PROBLEM DESCRIPTION — All that is needed is the line in the material below containing "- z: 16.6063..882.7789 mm", plus every line after it, printed exactly.

PROVIDED MATERIAL —
*** Begin section ***

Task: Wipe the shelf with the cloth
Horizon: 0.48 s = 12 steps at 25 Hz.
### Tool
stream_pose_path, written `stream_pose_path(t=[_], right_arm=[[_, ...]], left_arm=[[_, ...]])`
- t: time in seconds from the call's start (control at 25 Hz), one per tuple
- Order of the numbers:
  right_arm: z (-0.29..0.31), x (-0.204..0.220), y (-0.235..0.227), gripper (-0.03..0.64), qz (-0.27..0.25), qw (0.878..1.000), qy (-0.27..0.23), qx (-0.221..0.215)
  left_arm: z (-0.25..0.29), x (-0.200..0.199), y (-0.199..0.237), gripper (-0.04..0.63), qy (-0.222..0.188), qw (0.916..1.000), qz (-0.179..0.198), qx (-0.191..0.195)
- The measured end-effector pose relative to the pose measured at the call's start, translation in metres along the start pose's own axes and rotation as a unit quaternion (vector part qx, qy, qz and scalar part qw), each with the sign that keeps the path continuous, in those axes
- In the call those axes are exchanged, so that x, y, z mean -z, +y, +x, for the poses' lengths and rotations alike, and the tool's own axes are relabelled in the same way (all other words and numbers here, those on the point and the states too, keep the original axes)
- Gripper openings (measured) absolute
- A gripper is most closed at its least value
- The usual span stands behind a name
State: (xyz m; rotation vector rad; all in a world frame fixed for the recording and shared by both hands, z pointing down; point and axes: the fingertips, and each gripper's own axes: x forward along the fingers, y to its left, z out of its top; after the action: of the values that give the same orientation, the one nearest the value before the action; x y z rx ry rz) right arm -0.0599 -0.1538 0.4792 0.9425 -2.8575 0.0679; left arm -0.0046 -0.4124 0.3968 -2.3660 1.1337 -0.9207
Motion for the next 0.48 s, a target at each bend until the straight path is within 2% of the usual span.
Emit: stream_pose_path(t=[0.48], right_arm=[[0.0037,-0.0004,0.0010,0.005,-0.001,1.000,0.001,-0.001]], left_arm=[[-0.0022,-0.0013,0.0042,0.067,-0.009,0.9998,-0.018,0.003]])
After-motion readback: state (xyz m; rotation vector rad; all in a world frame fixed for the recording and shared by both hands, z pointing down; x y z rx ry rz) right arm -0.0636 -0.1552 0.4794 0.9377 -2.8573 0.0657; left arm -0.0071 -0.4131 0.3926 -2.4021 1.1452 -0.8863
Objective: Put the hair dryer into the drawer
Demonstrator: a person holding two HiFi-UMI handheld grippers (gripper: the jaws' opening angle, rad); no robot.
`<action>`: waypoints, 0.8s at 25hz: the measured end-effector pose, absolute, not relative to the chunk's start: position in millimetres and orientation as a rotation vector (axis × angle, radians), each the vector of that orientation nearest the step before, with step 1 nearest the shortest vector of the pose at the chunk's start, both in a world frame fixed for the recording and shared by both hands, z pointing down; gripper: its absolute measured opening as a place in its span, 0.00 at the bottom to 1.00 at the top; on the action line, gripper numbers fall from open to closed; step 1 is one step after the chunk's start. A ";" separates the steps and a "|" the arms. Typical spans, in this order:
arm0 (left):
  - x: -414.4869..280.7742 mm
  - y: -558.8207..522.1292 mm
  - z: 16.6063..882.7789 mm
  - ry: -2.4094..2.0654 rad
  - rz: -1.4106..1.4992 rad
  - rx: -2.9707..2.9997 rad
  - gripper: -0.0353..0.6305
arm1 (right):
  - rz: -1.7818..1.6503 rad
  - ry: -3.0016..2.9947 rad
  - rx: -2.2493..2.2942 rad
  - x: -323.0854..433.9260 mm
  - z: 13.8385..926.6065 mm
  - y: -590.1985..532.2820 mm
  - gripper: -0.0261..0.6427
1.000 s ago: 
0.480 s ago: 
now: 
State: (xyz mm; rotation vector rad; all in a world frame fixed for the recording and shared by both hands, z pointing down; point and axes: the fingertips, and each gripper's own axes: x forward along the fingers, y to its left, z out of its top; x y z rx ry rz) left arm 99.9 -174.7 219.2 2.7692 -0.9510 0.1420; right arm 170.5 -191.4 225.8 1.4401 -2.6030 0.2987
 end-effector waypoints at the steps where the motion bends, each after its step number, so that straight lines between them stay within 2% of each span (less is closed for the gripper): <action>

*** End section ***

COMPLETED TASK —
  - z: 16.6063..882.7789 mm
  - ry: -2.4094..2.0654 rad
  - rz: -1.4106..1.4992 rad
  - rx: -2.9707..2.9997 rad
  - gripper: -0.0353..0.6305
arm1 (right):
  - rz: -1.7818..1.6503 rad
  - ry: -3.0016..2.9947 rad
  - rx: -2.2493..2.2942 rad
  - x: -323.0854..433.9260 mm
  - z: 13.8385..926.6065 mm
  - y: -590.1985..532.2820 mm
  - gripper: -0.0261..0.6427
1.000 s ago: 
0.480 s ago: 
now: 
State: (xyz mm; rotation vector rad; all in a world frame fixed for the recording and shared by both hands, z pointing down; point and axes: the fingertips, and each gripper's own axes: x forward along the fingers, y to its left, z out of its top; x y z rx ry rz) left arm 99.9 -174.7 219.2 2.7692 -0.9510 0.1420; right arm 170.5 -191.4 225.8 1.4401 -2.6030 0.2987
 end-effector waypoints at the steps where the motion bends, each after its step number, so that straight lines between them stay within 2% of each span (less is closed for the gripper): <action>

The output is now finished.